▶ [The records]:

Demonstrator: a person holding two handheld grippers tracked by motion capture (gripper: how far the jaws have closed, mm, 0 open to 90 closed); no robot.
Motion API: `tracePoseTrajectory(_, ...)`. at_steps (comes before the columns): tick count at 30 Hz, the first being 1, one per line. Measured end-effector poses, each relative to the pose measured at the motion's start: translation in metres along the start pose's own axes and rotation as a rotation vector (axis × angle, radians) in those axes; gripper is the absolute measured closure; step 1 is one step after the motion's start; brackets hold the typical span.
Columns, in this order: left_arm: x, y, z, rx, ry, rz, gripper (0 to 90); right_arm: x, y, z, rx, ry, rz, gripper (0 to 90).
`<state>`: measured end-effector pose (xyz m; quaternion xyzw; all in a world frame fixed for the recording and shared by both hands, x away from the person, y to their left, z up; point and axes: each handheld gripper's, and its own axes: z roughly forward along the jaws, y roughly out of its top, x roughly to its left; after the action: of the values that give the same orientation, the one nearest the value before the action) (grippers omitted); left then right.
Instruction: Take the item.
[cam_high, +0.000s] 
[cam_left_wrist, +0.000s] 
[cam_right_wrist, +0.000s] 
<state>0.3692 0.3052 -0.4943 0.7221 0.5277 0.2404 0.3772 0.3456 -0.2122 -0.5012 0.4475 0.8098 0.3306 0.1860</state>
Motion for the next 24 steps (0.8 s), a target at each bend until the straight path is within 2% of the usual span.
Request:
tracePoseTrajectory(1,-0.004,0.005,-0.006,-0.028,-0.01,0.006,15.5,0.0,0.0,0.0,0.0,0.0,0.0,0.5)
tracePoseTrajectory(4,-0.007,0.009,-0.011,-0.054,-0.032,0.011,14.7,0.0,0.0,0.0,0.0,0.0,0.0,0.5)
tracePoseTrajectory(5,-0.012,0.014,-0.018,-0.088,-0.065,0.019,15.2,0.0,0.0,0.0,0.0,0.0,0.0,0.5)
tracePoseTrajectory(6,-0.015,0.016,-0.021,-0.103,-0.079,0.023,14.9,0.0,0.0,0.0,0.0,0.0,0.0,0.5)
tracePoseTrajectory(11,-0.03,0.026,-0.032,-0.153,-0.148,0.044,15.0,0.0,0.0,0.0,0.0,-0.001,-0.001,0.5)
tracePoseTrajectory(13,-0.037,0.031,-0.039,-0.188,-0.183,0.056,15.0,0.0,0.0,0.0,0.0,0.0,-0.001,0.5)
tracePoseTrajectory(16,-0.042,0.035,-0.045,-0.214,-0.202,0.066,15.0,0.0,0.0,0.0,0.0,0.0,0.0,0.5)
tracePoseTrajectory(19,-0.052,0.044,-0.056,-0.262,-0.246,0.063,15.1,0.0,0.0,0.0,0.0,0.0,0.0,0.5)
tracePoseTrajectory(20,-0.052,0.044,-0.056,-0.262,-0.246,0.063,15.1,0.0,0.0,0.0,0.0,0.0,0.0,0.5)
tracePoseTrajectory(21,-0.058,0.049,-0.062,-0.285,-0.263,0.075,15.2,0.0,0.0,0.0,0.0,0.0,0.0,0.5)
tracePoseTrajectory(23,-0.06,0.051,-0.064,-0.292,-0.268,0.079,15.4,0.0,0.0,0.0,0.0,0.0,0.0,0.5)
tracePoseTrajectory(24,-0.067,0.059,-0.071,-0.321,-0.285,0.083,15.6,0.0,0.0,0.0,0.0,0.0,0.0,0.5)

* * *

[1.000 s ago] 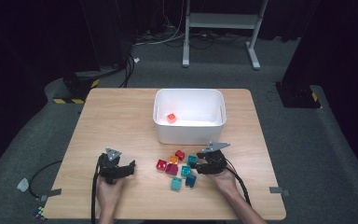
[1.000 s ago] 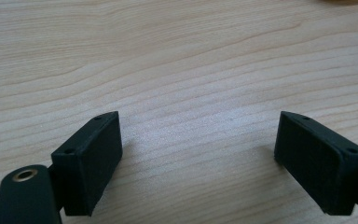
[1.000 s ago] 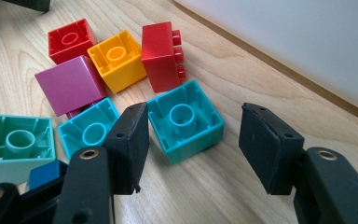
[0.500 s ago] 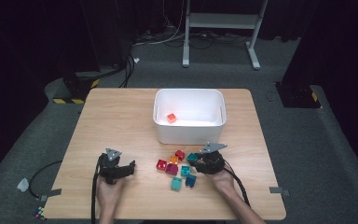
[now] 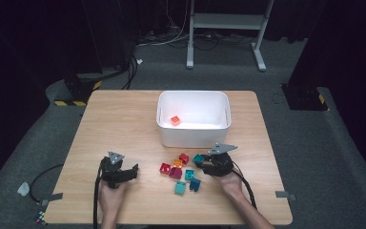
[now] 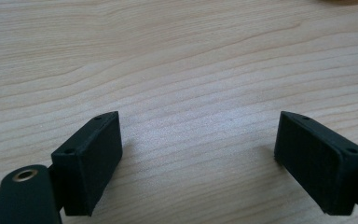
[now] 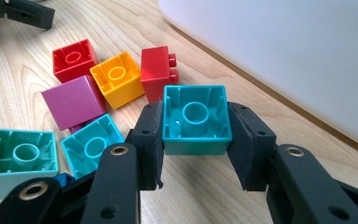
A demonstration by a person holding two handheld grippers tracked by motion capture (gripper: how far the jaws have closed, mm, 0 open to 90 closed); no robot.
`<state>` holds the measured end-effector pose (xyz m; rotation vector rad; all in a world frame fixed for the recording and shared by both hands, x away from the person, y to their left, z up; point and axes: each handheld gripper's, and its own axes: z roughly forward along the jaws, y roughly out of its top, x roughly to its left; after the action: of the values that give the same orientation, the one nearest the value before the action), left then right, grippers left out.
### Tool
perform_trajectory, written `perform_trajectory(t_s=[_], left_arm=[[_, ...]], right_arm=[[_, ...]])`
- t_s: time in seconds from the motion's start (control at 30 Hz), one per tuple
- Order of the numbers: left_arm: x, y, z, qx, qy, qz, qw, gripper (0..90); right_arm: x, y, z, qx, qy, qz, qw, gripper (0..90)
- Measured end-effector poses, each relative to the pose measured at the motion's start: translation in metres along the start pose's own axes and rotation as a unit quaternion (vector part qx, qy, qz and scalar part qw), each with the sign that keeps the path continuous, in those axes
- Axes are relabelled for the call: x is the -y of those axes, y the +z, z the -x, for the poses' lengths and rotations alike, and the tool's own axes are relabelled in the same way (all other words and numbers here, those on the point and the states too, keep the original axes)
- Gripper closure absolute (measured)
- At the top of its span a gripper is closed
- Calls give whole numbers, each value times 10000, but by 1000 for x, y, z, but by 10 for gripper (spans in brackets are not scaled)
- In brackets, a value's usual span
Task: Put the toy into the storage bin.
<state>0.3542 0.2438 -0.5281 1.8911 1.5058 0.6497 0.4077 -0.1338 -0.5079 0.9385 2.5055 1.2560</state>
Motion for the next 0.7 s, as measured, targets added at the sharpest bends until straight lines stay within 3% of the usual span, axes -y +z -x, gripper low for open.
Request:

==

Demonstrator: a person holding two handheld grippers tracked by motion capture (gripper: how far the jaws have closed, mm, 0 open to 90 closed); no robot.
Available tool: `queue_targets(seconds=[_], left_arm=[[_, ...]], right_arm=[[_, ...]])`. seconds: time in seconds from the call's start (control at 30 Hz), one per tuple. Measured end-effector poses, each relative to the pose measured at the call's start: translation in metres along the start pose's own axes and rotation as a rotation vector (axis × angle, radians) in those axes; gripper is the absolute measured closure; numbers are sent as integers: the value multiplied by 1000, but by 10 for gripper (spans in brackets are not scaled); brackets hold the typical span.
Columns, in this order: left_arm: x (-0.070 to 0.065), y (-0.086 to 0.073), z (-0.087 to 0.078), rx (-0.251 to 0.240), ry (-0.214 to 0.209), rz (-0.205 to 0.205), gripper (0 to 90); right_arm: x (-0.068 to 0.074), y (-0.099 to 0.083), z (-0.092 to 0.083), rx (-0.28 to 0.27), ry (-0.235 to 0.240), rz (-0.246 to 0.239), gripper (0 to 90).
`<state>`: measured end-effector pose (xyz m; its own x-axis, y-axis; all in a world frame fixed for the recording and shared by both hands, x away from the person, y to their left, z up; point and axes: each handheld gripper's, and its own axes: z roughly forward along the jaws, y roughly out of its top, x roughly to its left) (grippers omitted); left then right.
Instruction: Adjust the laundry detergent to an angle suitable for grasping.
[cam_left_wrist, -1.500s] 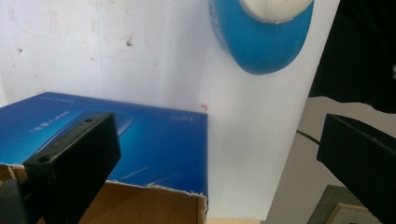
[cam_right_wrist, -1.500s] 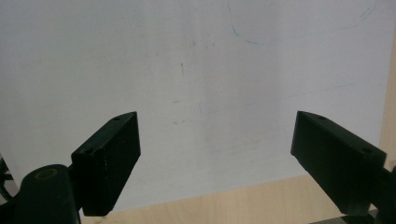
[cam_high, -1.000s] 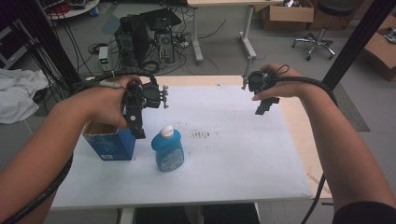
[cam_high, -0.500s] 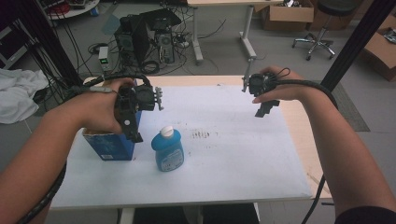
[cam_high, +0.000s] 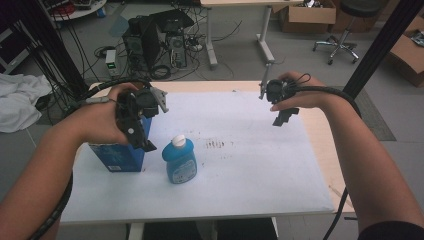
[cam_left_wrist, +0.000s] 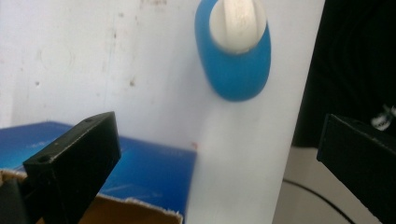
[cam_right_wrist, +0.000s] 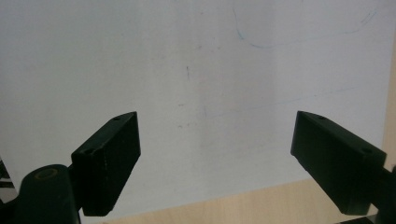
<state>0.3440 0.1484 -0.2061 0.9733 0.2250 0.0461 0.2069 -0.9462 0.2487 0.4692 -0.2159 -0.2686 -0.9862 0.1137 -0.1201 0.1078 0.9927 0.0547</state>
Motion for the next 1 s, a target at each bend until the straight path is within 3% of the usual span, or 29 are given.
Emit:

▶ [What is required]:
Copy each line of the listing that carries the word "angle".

▶ [Output of the task]:
Motion API: `tracePoseTrajectory(_, ...)`. at_steps (comes before the columns): tick count at 30 Hz, the first being 1, one per line. Measured end-effector poses, each relative to the pose measured at the motion's start: translation in metres along the start pose's own axes and rotation as a rotation vector (axis × angle, radians) in those axes; gripper is the absolute measured closure; step 1 is one step after the motion's start; brackets hold the typical span.
Available tool: `queue_targets(seconds=[_], left_arm=[[_, ...]], right_arm=[[_, ...]])`. seconds: time in seconds from the call's start (control at 30 Hz), one per tuple. Measured end-effector poses, each relative to the pose measured at the call's start: translation in metres along the start pose's own axes and rotation as a rotation vector (axis × angle, radians) in those axes; gripper is the absolute measured closure; numbers are sent as integers: the value multiplied by 1000, but by 10 for gripper (spans in brackets are not scaled); brackets hold the typical span.
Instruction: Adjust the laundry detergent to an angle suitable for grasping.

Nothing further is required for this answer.